Un hombre de cincuenta y tantos años llamado Juan, vive una vida normal, pero su situación económica no es la mejor: tiene que pagarle la universidad a su hija, y su hijo se está divorciando y está perdiendo su casa.
Además, Juan acaba de perder a su esposa, la cual luchó una larga lucha contra el cáncer; y para acabar de joder las cosas, el hijo menor de la pareja acaba de suicidarse, porque llevaba una vida de adicciones y al final no pudo salir de ellas.
Hace un par de meses, despidieron a Juan de su trabajo, y ahora tiene que trabajar como conductor del metro.
Juan trabaja dobles turnos, y ha tenido que vender casi todas sus posesiones materiales para salir a flote.
Lo único que Juan quiere es poder ayudar a lo que le queda de familia, y verlos salir adelante antes de partir de esta miserable vida que el destino le puso en frente; sin embargo, las largas horas de trabajo pronto empiezan a afectar a Juan: no duerme ni come bien, y cada vez se ve más exhausto.
Eventualmente, Juan no puede más y sucumbe ante el cansancio: se queda dormido unos segundos mientras maneja el metro, y se estrella contra otro tren.
Milagrosamente, Juan sobrevive, pero su descuido le cuesta la vida a ciento sesenta y cuatro pasajeros, además de dejar en estado de coma a 4 niños que estaban sentados en la parte de atrás del tren.
En cuanto Juan sale del hospital, descubre que la ciudad lo demandó, y le exige su renuncia.
Pasan unos cuantos meses, y la falta de trabajo y de dinero hace que la familia de Juan no pueda soportar más.
El hijo se suicida una semana después de haber sido acusado de golpear y violar a su ex-esposa, y la hija es hospitalizada después de haber colapsado de estrés. Horas más tarde, la darán de baja de la universidad por no haber podido cumplir con los pagos.
Furiosa y decepcionada, insulta a Juan, y promete dejar de hablarle para siempre, por no haber podido ayudarla a terminar su educación.
Desesperado por conseguir dinero, Juan se convierte en asaltante, pero en su primer asalto accidentalmente acuchilla y mata a su víctima.
Es encarcelado.
Juan sabe que no hay nada para él de ningún lado de los barrotes, así que empieza a investigar cómo puede terminarlo todo.
Después de varias semanas de fingir tendencias homicidas y psicosis extrema, el estado decide que lo mejor es ejecutar a Juan antes de que haga más daño.
Lo sentencian a la silla eléctrica.
Esto es lo que Juan estaba esperando: un final para esta horrible decepción llamada vida.
Cuando se acerca el tiempo de morir, Juan pide pollo al limón como su última cena, esperando que al menos le sepa parecido al que le hacía su esposa en tiempos más felices.

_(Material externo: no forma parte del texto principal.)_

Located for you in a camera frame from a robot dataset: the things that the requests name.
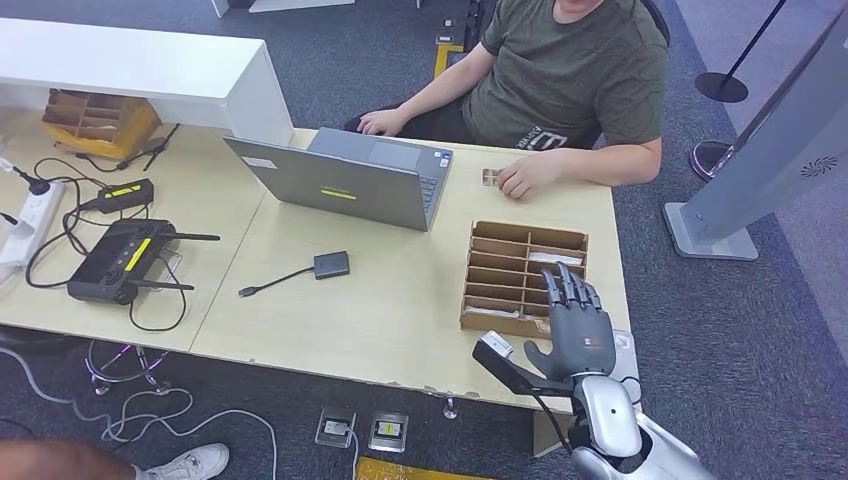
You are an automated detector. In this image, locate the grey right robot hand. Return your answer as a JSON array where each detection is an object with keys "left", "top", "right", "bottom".
[{"left": 523, "top": 261, "right": 618, "bottom": 384}]

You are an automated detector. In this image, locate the person's right hand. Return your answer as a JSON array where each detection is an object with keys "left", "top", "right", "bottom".
[{"left": 357, "top": 107, "right": 409, "bottom": 138}]

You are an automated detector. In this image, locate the person's left hand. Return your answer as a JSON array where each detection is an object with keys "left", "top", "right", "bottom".
[{"left": 496, "top": 150, "right": 564, "bottom": 202}]

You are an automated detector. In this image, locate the grey card reader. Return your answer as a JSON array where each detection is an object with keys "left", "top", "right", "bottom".
[{"left": 609, "top": 329, "right": 643, "bottom": 405}]

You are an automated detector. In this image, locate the white card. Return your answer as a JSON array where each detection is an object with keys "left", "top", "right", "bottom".
[{"left": 527, "top": 251, "right": 586, "bottom": 268}]

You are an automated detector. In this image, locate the pale card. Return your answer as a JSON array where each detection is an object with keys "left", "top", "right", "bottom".
[{"left": 463, "top": 305, "right": 521, "bottom": 320}]

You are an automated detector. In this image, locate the cardboard card organizer box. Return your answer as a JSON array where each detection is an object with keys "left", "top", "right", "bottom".
[{"left": 459, "top": 220, "right": 591, "bottom": 340}]

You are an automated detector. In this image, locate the seated person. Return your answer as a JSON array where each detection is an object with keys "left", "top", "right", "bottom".
[{"left": 343, "top": 0, "right": 669, "bottom": 202}]

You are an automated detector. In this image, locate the person's bare leg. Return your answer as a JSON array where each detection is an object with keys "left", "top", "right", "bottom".
[{"left": 0, "top": 438, "right": 144, "bottom": 480}]

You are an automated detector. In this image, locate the grey laptop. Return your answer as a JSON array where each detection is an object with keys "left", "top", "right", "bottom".
[{"left": 223, "top": 125, "right": 456, "bottom": 233}]

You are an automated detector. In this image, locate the short yellow floor tape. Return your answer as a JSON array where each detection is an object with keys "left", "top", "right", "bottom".
[{"left": 433, "top": 42, "right": 465, "bottom": 77}]

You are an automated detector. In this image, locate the wooden desk leg panel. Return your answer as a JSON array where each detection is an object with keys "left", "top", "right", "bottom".
[{"left": 533, "top": 410, "right": 574, "bottom": 460}]

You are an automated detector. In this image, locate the white furniture base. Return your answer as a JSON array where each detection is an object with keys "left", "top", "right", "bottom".
[{"left": 210, "top": 0, "right": 358, "bottom": 18}]

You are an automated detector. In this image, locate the chrome stanchion base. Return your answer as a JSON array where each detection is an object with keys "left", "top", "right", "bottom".
[{"left": 688, "top": 137, "right": 737, "bottom": 181}]

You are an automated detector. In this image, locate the black office chair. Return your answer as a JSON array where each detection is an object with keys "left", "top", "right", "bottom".
[{"left": 642, "top": 0, "right": 672, "bottom": 51}]

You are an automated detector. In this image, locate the black stanchion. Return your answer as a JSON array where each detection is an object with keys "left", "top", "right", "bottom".
[{"left": 694, "top": 0, "right": 790, "bottom": 104}]

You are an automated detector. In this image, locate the floor socket with yellow label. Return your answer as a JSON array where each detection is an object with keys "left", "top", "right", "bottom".
[{"left": 367, "top": 410, "right": 410, "bottom": 454}]

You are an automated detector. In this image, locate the wide yellow floor tape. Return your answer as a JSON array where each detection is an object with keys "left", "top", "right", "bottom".
[{"left": 355, "top": 455, "right": 495, "bottom": 480}]

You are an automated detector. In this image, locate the grey kiosk stand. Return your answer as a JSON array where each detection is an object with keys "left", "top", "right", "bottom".
[{"left": 663, "top": 5, "right": 848, "bottom": 261}]

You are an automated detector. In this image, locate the white counter shelf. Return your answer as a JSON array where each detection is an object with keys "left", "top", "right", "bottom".
[{"left": 0, "top": 17, "right": 296, "bottom": 148}]

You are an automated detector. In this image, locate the floor socket with white plug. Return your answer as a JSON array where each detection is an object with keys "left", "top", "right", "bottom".
[{"left": 313, "top": 405, "right": 359, "bottom": 450}]

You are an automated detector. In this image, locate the black charger with yellow label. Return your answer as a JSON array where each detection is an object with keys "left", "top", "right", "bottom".
[{"left": 97, "top": 178, "right": 156, "bottom": 215}]

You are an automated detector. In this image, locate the cardboard organizer with yellow base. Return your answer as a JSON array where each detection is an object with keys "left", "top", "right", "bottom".
[{"left": 40, "top": 89, "right": 163, "bottom": 160}]

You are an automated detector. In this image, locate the black remote controller with antennas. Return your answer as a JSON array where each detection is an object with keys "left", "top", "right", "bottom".
[{"left": 66, "top": 218, "right": 222, "bottom": 307}]

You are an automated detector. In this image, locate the black plug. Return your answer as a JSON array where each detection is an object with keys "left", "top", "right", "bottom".
[{"left": 13, "top": 165, "right": 53, "bottom": 197}]

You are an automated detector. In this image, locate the white power strip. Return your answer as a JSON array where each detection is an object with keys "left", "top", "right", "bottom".
[{"left": 0, "top": 180, "right": 68, "bottom": 270}]

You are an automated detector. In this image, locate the white plug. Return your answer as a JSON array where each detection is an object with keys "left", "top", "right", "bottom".
[{"left": 0, "top": 211, "right": 36, "bottom": 241}]

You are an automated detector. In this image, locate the chrome chair base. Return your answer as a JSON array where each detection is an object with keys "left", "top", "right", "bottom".
[{"left": 84, "top": 339, "right": 175, "bottom": 396}]

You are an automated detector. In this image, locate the white shoe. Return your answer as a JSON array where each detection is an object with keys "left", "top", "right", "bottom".
[{"left": 135, "top": 442, "right": 231, "bottom": 480}]

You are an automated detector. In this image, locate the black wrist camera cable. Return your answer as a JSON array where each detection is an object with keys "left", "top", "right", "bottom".
[{"left": 528, "top": 386, "right": 575, "bottom": 456}]

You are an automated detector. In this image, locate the black USB adapter with cable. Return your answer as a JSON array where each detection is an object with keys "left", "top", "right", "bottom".
[{"left": 238, "top": 250, "right": 351, "bottom": 299}]

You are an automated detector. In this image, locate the black cable with small adapter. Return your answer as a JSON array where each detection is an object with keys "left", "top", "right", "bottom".
[{"left": 74, "top": 122, "right": 181, "bottom": 172}]

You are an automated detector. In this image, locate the white socket plug cable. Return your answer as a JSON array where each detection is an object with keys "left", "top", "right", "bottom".
[{"left": 341, "top": 423, "right": 361, "bottom": 480}]

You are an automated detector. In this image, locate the thin black controller cable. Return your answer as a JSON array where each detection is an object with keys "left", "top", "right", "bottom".
[{"left": 128, "top": 254, "right": 190, "bottom": 334}]

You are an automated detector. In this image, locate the long white floor cable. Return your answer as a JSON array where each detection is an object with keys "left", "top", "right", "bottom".
[{"left": 0, "top": 344, "right": 280, "bottom": 480}]

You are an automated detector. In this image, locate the thick black power cable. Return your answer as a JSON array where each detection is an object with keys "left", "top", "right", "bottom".
[{"left": 25, "top": 157, "right": 154, "bottom": 290}]

No sabe igual; es insípido y triste.
Juan llora al darse cuenta de que hasta en sus últimos momentos todo lo que le rodea es decepción y fracaso.
Al otro día, llevan a Juan a la silla eléctrica, lo sientan y lo amarran.

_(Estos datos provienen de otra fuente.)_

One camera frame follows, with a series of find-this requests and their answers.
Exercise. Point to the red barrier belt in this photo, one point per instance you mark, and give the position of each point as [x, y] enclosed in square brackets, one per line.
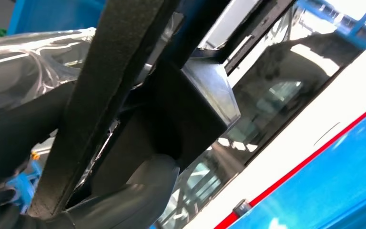
[312, 156]

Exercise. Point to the white car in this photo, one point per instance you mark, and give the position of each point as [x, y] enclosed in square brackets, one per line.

En lo único en que puede pensar Juan, es en el pedazo de pollo que tiene atorado en la muela; una muela cariada y podrida, después de muchos años de descuido.
De repente tiene sed, y recuerda que nunca se terminó lo que fue su último vaso de agua.
Mientras un cura le lee sus últimas plegarias, Juan se suelta a llorar desconsoladamente:
Llora por su familia, a la cual nunca pudo cuidar y proteger como hubiera querido.
Llora por su esposa, la cual nunca llevó la vida que merecía.
Llora por sus hijos muertos, y espera que cuando se los encuentre del otro lado, lo hayan perdonado por todo lo que hizo.
Llora por toda la gente inocente que murió por culpa del par de segundos en los que se quedó dormido detrás del volante del metro.
De repente, Juan recuerda su infancia, esos años felices en los que él corría descalzo en el jardín, y su madre lo llamaba sonriente.
"¿Algunas últimas palabras?"
Una voz lo trae de regreso a la realidad, y se da cuenta de que el verdugo está a punto de bajar la palanca que lo electrocutará.
Juan lo mira fijamente, y después alza su mirada y se le queda viendo al único foco que hay en la habitación, iluminándolo todo como un halo divino que juzga todo lo que fue su vida.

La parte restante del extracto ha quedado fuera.